Should social psychologists create a disciplinary affirmative action program for political conservatives?

Richard A. Shweder

Freely staying on the move between alternative points of view is the best antidote to dogmatism. Robert Merton’s ideals for an epistemic community are sufficient to correct pseudo-empirical studies designed to confirm beliefs that liberals (or conservatives) think deserve to be true. Institutionalizing the self-proclaimed political identities of social psychologists may make things worse.

When theory trumps ideology: Lessons from evolutionary psychology

Joshua M. Tybur and Carlos David Navarrete

Evolutionary psychologists are personally liberal, just as social psychologists are. Yet their research has rarely been perceived as liberally biased – if anything, it has been erroneously perceived as motivated by conservative political agendas. Taking a closer look at evolutionary psychologists might offer the broader social psychology community guidance in neutralizing some of the biases Duarte et al. discuss.

Diversity of depoliticization?

Bas van der Vossen

An ideologically homogeneous discipline of political psychology is a serious problem. But undoing the field’s homogeneity may not suffice to address this problem. Instead, we should consider undoing the politicization.

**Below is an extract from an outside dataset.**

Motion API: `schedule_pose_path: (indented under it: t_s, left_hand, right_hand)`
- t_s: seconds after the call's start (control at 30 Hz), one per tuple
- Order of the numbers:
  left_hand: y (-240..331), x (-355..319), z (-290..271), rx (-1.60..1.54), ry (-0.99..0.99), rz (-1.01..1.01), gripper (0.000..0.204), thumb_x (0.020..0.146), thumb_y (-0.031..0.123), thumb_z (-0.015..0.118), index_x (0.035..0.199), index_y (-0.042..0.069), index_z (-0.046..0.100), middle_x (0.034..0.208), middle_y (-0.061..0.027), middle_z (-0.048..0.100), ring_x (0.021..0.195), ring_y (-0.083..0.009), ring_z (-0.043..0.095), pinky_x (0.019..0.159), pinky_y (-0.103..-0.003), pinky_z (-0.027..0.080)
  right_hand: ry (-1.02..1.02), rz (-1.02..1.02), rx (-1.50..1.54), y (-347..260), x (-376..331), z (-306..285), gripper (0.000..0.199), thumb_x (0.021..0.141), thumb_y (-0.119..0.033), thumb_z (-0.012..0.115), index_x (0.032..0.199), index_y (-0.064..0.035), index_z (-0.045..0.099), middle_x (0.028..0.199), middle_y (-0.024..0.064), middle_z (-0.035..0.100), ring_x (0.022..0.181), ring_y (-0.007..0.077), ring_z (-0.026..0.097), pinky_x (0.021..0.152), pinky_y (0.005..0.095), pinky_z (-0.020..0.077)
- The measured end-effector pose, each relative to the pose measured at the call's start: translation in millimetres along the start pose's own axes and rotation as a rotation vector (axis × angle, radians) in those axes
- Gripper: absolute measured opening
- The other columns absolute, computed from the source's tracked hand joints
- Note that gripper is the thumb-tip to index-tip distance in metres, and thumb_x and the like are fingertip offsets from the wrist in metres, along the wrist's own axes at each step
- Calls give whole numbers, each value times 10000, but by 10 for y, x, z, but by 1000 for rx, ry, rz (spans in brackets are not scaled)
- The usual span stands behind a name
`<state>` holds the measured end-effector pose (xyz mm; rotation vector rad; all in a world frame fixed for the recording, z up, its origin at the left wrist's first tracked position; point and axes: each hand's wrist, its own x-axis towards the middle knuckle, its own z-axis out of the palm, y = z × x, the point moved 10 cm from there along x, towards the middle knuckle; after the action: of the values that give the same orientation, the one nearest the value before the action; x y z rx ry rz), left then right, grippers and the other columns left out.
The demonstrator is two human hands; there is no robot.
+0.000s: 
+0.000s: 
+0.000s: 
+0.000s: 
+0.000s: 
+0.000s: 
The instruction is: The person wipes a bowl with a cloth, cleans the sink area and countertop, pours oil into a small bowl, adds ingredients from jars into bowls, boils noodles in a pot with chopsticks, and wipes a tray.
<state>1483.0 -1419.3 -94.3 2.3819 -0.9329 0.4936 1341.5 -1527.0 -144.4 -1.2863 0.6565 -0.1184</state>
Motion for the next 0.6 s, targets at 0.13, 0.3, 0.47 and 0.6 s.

A checklist to facilitate objective hypothesis testing in social psychology research

Anthony N. Washburn, G. Scott Morgan and Linda J. Skitka

Social psychology is not a very politically diverse area of inquiry, something that could negatively affect the objectivity of social psychological theory and research, as Duarte et al. argue in the target article. This commentary offers a number of checks to help researchers uncover possible biases and identify when they are engaging in hypothesis confirmation and advocacy instead of hypothesis testing.

Too paranoid to see progress: Social psychology is probably liberal, but it doesn’t believe in progress

Bo Winegard, Benjamin Winegard and David C. Geary

We agree with Duarte et al. that bias in social psychology is a serious problem that researchers should confront. However, we are skeptical that most social psychologists adhere to a liberal progress narrative. We suggest, instead, that most social psychologists are paranoid egalitarian meliorists (PEMs). We explain the term and suggest possible remedies to bias in social psychology.

Meta-ethical pluralism: A cautionary tale about cohesive moral communities

Jennifer Cole Wright

Meta-ethical pluralism gives us additional insight into how moral communities become cohesive and why this can be problematic (even dangerous) – and in this way provides support for the worries raised by the target article. At the same time, it offers several reasons to be concerned about the proposed initiative, the most important of which is that it could seriously backfire.